## Assignment
Please keep the images out and set down the data exactly as given.

## Data section
┌──

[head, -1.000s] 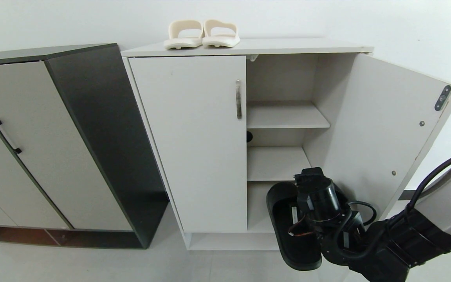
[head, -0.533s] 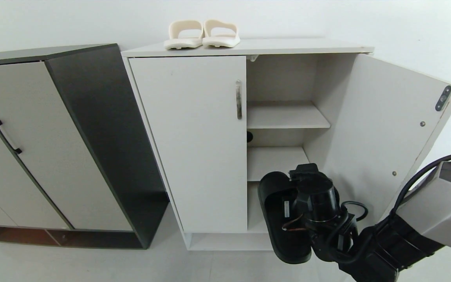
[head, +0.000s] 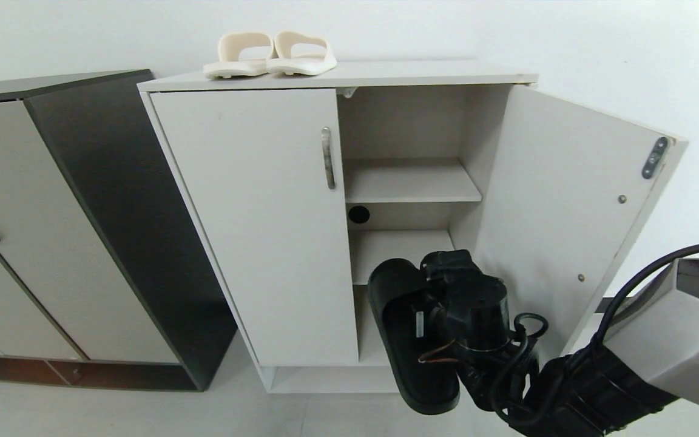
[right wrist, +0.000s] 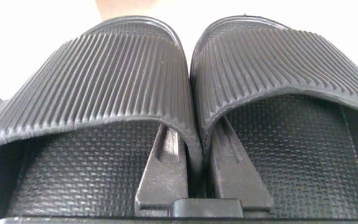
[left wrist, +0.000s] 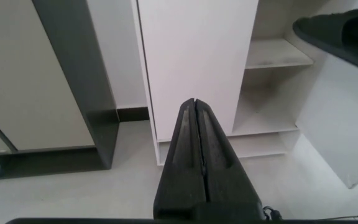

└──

## Exercise output
[head, -1.000s] 
[head, -0.533s] 
[head, +0.000s] 
[right wrist, +0.000s] 
[left wrist, +0.000s] 

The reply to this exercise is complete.